-- Available data follows --

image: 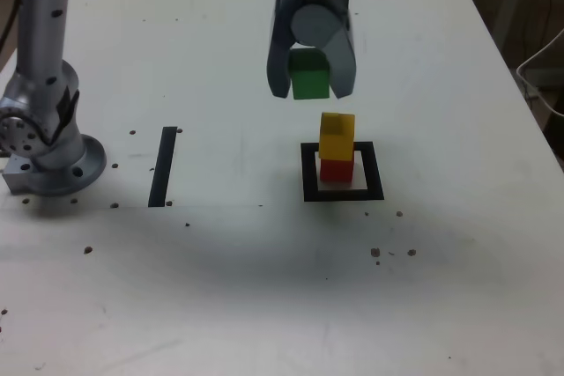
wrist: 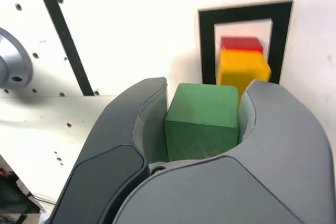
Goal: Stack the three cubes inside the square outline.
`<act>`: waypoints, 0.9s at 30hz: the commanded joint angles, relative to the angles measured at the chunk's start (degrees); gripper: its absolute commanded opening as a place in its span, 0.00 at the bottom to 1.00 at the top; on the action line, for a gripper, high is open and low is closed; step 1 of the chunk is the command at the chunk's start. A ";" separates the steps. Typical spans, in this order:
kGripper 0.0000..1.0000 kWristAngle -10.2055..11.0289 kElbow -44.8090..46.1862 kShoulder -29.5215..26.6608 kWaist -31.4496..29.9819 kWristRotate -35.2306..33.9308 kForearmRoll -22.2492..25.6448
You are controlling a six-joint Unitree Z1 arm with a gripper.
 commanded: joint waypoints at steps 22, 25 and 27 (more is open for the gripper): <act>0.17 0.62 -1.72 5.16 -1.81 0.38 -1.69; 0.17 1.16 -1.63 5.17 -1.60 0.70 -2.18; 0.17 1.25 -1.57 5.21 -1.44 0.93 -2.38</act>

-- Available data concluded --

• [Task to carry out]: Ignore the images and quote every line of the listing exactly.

• [Output of the task]:
image: 
wrist: 
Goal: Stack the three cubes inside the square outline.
`<act>`: waypoints, 0.9s at 30hz: the commanded joint angles, relative to the angles measured at the chunk's start (degrees); gripper: its absolute commanded opening as a place in its span, 0.00 at the bottom to 1.00 at the top; on the action line, for a gripper, high is open and low is closed; step 1 of the chunk is the command at the chunk's start. A ";" separates the steps. Typical spans, in this order:
kGripper 0.0000..1.0000 kWristAngle -10.2055..11.0289 kElbow -44.8090..46.1862 kShoulder -29.5215..26.6608 kWaist -31.4496..29.9819 kWristRotate -35.2306..33.9308 kForearmRoll -22.2492..25.6448
You are controlling a six-joint Unitree Z1 arm with a gripper.
 commanded: joint waypoints at steps 22, 25 and 27 (more is open for the gripper): <act>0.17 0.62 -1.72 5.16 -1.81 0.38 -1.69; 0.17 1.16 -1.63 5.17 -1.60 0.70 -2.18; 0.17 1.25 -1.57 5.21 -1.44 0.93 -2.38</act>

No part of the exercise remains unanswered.